Updated November 2, 2020 - 5:35 am

A quarter-century ago, I became a U.S. citizen. It was an act of love — and not just for my American husband. I was also in love with the values that made this nation of ours so great.

The greatest of those values is freedom. And the greatest form of freedom is freedom from fear.

That freedom has spurred generations of American pioneers to explore, whether the untrammeled West or the infinity of space or the undiscovered miracles of science. It has inspired the visionaries of American liberties constantly to test and improve this marvelous democracy. And it has inspirited U.S. presidents and generals to brave wars and bring peace that foreign leaders might not have delivered.
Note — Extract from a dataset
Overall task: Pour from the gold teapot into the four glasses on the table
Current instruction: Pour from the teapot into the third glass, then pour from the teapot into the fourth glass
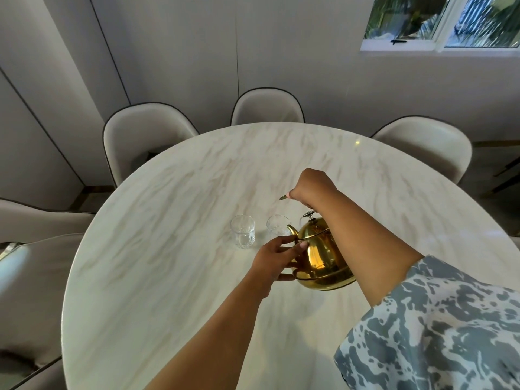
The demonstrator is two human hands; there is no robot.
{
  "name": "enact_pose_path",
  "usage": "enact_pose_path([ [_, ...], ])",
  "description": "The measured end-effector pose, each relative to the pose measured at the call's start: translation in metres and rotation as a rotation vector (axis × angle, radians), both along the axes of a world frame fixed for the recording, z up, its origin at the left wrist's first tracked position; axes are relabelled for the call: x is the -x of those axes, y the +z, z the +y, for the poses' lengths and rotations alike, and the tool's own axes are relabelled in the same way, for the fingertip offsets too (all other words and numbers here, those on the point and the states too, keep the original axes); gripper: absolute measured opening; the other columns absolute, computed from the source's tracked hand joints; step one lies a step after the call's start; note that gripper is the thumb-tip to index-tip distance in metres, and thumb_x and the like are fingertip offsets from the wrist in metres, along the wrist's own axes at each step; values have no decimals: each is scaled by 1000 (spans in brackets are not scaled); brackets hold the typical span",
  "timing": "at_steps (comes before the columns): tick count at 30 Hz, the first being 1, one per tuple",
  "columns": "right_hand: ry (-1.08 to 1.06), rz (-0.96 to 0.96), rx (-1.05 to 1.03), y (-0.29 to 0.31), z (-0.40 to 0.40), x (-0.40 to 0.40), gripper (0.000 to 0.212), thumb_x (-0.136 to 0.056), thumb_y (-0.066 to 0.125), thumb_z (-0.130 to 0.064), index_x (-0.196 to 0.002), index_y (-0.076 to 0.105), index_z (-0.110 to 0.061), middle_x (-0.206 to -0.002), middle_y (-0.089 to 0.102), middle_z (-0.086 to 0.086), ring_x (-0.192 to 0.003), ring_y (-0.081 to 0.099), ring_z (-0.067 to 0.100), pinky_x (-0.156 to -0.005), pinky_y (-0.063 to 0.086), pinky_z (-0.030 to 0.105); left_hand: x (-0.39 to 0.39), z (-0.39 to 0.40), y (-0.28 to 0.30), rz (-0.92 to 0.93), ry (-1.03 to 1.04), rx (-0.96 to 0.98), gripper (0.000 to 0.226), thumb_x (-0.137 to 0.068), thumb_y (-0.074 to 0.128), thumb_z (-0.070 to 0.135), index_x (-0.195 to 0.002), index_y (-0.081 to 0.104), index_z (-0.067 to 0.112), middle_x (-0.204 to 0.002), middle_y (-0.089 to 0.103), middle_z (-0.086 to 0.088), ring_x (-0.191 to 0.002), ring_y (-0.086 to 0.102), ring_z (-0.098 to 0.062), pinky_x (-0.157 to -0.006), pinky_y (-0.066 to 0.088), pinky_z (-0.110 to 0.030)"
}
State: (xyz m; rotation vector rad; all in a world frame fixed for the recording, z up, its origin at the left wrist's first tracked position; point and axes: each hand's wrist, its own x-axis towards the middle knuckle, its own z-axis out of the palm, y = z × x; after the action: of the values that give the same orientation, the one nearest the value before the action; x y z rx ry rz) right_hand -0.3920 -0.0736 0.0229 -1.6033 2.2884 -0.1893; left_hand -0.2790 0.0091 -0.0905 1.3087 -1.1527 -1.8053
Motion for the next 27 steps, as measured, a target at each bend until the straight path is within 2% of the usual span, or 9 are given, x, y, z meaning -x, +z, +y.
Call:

Tuesday’s election should be the purest manifestation of American freedom, a day on which U.S. citizens of all stripes decide on their collective future and, by extension, the course of the whole world.

But this election has become polluted with that most un-American of emotions: fear.

You see it in the boarded-up shopfronts of Manhattan and Washington, D.C., and in the extraordinary police deployments, all in anticipation of day-after rioting by vexed Joe Biden voters and other malcontents.

Even worse, when asked for whom they plan to vote, many supporters of President Donald Trump adopt hushed, anxious tones.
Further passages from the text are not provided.